- VCD cover
- Directed by: Joshiy
- Written by: Kaloor Dennis
- Produced by: Joy Thomas
- Starring: Mammootty Poornima Bhagyaraj
- Edited by: K. Sankunni
- Music by: Ilaiyaraaja
- Production company: Jubilee Productions
- Release date: 23 April 1983;
- Country: India
- Language: Malayalam

= Aa Raathri =

Aa Raathri is a 1983 Indian Malayalam-language drama film directed by Joshiy and written by Kaloor Dennis, with Mammootty and Poornima Bhagyaraj , M. G. Soman , Rohini , Lalu Alex appear in supporting roles. The film follows the life of a happy family and how a set of unfortunate events ruin their lives. The film's songs were composed by Ilaiyaraaja, with lyrics written by Poovachal Khader.The film was a blockbuster.

==Plot==

Ravi, a banker, and Indu, a homemaker raised in an orphanage, live happily in Trivandrum with their daughter Minimol. Abdu, a professional false witness in court, is shaken after his lies cause an innocent man’s family to die; he reforms and becomes a fish monger.

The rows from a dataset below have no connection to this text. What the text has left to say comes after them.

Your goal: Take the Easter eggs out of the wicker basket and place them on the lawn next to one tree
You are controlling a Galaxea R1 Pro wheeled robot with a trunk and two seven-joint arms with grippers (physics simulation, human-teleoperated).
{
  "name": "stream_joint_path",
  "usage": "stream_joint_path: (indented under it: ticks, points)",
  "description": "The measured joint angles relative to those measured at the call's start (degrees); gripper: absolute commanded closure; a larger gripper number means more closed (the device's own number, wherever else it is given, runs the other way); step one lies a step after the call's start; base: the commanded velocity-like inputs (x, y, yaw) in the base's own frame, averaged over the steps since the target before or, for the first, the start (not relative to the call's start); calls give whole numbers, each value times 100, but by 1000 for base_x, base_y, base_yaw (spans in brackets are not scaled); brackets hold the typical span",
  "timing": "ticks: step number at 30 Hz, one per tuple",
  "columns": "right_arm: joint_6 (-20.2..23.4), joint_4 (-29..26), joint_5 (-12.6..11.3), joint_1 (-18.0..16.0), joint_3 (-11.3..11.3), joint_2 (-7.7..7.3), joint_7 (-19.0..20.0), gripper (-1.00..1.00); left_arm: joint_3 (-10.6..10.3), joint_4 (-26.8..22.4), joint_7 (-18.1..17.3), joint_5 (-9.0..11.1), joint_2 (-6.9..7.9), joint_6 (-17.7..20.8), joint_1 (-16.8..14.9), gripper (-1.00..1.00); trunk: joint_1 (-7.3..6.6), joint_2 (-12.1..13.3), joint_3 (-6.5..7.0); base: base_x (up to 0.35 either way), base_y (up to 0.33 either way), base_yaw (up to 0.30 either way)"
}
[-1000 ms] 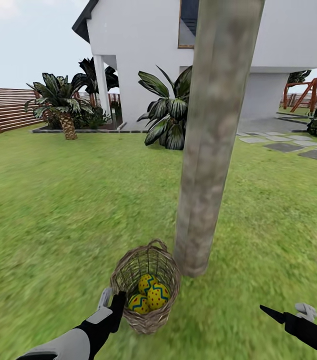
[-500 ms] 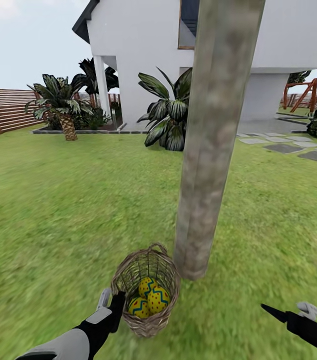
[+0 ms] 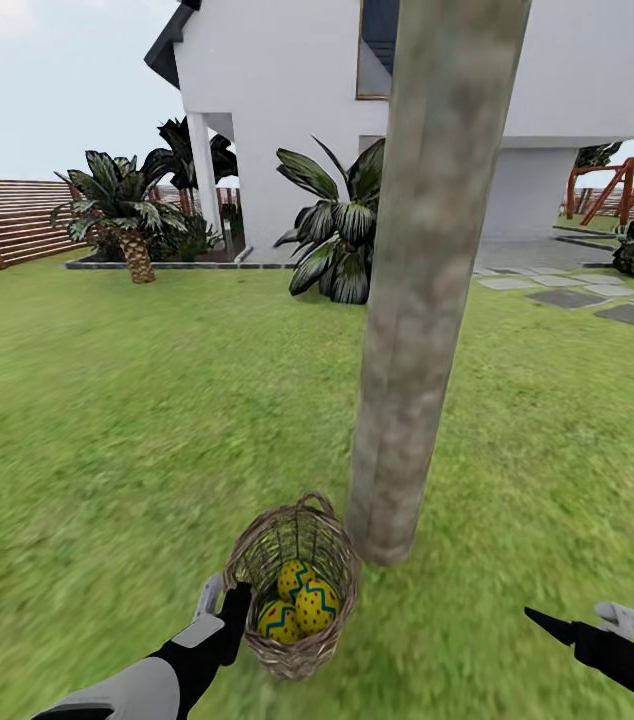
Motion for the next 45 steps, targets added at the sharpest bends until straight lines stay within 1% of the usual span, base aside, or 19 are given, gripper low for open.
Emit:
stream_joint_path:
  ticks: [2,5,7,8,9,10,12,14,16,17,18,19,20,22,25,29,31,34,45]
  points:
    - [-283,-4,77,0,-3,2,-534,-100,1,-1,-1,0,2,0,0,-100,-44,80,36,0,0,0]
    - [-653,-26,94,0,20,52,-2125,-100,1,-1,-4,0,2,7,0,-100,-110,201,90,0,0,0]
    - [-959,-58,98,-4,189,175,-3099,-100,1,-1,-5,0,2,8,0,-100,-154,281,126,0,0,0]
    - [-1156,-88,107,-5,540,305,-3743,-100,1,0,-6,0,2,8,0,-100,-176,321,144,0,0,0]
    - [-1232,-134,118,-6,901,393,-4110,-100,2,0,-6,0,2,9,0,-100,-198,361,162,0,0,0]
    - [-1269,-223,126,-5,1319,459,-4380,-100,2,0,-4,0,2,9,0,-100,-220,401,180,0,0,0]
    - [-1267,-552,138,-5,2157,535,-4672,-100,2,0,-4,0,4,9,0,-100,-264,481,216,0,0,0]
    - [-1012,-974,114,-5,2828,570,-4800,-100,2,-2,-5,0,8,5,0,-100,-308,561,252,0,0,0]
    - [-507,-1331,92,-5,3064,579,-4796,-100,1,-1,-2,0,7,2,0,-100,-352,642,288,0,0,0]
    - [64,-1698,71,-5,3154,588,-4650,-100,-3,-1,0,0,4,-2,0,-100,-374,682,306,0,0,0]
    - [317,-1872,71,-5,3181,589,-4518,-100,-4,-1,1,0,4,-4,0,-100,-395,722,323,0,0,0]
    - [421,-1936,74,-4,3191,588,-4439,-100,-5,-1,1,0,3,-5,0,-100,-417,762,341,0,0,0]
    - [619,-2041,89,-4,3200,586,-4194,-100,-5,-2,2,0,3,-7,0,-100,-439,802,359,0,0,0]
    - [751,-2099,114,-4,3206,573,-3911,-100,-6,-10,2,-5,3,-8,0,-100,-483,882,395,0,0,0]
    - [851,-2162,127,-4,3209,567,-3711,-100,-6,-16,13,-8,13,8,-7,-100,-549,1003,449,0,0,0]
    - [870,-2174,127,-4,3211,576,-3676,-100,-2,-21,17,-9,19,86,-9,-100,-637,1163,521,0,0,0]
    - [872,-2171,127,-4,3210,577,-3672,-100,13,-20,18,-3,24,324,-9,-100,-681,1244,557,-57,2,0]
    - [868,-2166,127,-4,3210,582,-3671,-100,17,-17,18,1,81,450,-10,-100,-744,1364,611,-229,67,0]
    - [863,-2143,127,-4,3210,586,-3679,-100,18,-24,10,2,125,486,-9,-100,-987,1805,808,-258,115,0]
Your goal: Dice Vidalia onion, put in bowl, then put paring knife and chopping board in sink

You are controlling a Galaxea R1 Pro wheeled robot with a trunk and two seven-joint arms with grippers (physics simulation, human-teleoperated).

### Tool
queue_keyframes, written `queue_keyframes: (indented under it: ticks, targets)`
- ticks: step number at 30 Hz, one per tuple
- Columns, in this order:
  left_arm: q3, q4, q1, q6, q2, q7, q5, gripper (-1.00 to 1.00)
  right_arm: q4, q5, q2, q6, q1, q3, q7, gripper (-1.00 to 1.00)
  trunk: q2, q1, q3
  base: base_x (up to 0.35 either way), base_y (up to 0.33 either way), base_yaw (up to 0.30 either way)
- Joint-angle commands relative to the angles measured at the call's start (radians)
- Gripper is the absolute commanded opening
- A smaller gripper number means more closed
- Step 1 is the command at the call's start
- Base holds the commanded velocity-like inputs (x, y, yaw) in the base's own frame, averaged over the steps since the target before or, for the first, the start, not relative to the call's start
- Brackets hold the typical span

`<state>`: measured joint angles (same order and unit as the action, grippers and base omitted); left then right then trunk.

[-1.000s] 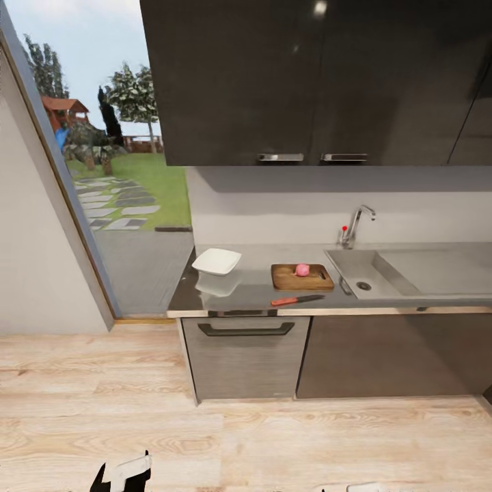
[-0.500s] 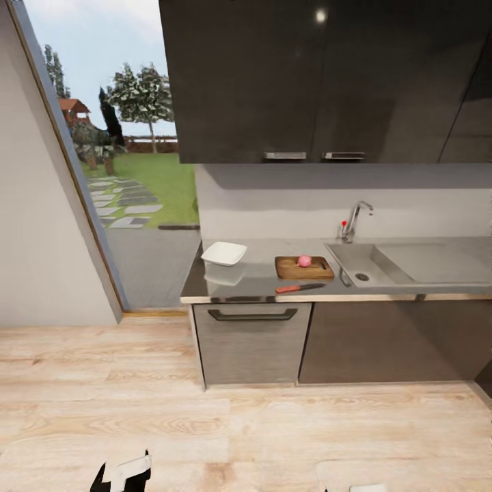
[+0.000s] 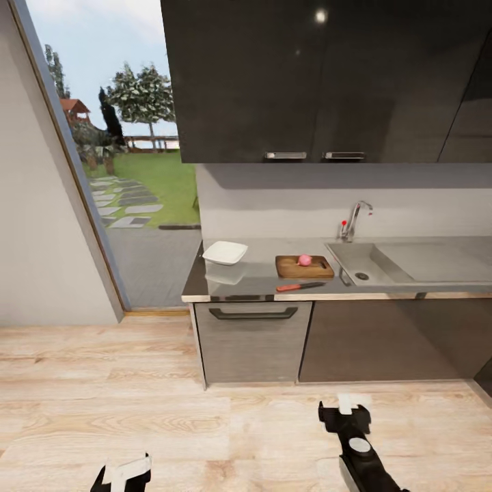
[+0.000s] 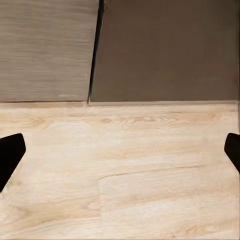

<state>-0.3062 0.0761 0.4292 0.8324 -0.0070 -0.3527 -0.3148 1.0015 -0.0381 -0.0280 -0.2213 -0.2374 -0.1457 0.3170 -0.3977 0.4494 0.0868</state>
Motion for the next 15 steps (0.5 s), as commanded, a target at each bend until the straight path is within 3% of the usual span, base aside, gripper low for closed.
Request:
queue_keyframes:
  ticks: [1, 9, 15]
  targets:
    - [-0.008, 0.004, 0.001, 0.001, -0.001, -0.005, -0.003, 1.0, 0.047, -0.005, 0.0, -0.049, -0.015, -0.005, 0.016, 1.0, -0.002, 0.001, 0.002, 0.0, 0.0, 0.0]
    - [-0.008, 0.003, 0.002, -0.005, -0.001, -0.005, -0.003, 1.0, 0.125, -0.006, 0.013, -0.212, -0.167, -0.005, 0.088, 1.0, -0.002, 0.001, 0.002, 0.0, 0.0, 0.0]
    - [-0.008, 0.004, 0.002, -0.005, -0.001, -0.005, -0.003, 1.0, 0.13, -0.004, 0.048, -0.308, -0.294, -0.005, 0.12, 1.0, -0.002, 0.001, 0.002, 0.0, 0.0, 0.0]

On a train journey, Ravi and Indu meet Radha, fleeing her abusive stepfather to find her fiancé Venu in Trivandrum. Radha stays with them until Ravi helps her secure a job at YWCA. Meanwhile, Venu, though decent, has immoral friends.

One night at the cinema, Indu mistakes Venu for harassing her and publicly humiliates him. His friends, seeking revenge, abduct and rape Indu. Ravi supports her recovery, but despite wanting to withdraw the case, they proceed. In court, Abdu betrays them with false testimony, and the culprits go free. Later, he discovers Indu is his lost sister. Devastated, Indu commits suicide.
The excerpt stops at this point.